BAB 1 – Warung Rahmat yang Sepi
Malam turun pelan di Desa Mandikerep.Angin dingin menyapu warung kecil di pinggir jalan, membuat atap seng tua itu berderit seperti bisikan halus.Di dalamnya, Rahmat, lelaki paruh baya, duduk termenung di balik meja kayu reyot.
Warung makannya—yang dulu ramai pengunjung karena soto daging sapi buatannya—sekarang kosong melompong.
"Tiga hari ini… satu pun nggak ada yang datang," gumam Rahmat lirih sambil menatap panci yang masih penuh.
Istrinya, Bu Marni, sudah lama meninggal. Anaknya merantau ke kota dan tak pernah pulang.Kini, Rahmat hidup sendirian. Mengandalkan warung kecil ini untuk makan sehari-hari. Tapi sejak dua minggu terakhir, entah kenapa, semua berubah.
Orang-orang tiba-tiba enggan mampir.Beberapa hanya lewat. Beberapa menoleh dengan wajah cemas.Seolah… warung Rahmat membawa sesuatu yang tidak terlihat.
Suatu malam, seorang lelaki asing datang.

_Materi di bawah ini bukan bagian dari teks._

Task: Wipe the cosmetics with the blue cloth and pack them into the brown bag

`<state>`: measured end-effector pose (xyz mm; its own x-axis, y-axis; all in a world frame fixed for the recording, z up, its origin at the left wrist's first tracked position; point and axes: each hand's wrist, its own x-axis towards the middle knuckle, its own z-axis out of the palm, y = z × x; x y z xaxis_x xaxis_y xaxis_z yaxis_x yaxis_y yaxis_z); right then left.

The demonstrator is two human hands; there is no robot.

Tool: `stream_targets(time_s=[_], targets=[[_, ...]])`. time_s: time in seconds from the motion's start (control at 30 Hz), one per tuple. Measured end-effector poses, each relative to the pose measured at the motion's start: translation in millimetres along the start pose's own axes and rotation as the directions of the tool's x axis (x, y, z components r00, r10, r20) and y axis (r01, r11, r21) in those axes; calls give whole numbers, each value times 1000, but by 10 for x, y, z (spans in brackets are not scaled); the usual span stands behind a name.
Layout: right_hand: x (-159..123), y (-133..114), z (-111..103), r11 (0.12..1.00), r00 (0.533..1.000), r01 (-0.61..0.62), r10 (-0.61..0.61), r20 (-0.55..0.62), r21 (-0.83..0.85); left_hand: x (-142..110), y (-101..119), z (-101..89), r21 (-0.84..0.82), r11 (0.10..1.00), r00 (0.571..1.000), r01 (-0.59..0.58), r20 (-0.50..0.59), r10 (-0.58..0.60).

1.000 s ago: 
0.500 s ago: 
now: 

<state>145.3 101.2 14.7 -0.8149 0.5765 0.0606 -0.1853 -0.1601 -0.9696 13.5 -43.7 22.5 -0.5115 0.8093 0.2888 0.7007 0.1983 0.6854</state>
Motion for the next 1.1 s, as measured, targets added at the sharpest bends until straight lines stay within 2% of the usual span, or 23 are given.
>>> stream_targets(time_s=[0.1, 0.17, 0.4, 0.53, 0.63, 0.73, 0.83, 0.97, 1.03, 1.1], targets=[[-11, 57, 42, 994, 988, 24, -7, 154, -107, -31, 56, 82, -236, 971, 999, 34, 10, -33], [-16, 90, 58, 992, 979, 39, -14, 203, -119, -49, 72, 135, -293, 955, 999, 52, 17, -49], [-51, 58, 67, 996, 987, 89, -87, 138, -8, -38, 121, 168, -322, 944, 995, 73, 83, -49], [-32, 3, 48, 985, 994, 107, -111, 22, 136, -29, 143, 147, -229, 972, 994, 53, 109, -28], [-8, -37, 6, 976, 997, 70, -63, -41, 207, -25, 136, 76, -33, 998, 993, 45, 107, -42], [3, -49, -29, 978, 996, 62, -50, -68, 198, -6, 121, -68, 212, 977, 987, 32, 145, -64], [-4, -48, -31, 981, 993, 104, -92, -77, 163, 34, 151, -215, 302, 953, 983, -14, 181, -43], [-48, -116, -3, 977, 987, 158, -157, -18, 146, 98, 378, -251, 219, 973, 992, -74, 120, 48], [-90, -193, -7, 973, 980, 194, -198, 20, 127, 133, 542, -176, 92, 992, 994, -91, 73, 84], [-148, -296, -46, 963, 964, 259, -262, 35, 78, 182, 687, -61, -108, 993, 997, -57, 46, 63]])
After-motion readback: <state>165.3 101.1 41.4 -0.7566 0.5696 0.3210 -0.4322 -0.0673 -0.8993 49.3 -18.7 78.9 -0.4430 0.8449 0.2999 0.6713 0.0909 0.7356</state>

Perawakannya kurus tinggi. Bajunya serba hitam. Suaranya berat dan datar.Ia memesan teh tawar. Tapi matanya terus memperhatikan setiap sudut warung.
"Warung ini… mati," katanya tanpa basa-basi."Tapi kau belum siap mati, kan?"
Rahmat mengernyit.
"Bapak siapa?""Kalau mau makan, makan aja. Kalau cuma mau ngomong ngawur—"
"Aku tahu kenapa warungmu sepi. Karena kau menolak memberi tumbal."
Rahmat terdiam.Udara malam tiba-tiba jadi sangat dingin. Lampu minyak di warungnya berkedip lemah, meski tak ada angin.
"Apa maksud Bapak?" tanyanya pelan.
Lelaki itu tersenyum miring.Ia menyodorkan sesuatu dari kantong hitamnya: sebungkus kain putih, berisi kemenyan, bunga tujuh rupa, dan satu jarum emas.
"Ambil ini. Letakkan di bawah meja tempat kau masak. Bacakan mantra ini setiap malam jam 1, selama 7 hari."
"Warungmu akan laris. Tapi…""Jangan kaget kalau kadang yang makan… bukan manusia."
Rahmat menatap bungkusan itu dengan tangan gemetar.
"Kalau aku nolak?" tanyanya.
Lelaki itu tertawa pelan.
"Kalau kau tolak… warungmu sepi selamanya. Tapi bukan itu yang paling menyakitkan.""Yang paling pedih adalah saat kau sendiri dilupakan. Bahkan oleh anakmu sendiri."
Dan begitu Rahmat mengedipkan mata…lelaki itu sudah tak ada.
Tinggal bungkusan itu—masih utuh—di atas meja, bersama secarik kertas kuning bertuliskan huruf merah:
"Yang lapar akan datang. Tapi setiap kenyang… harus dibayar."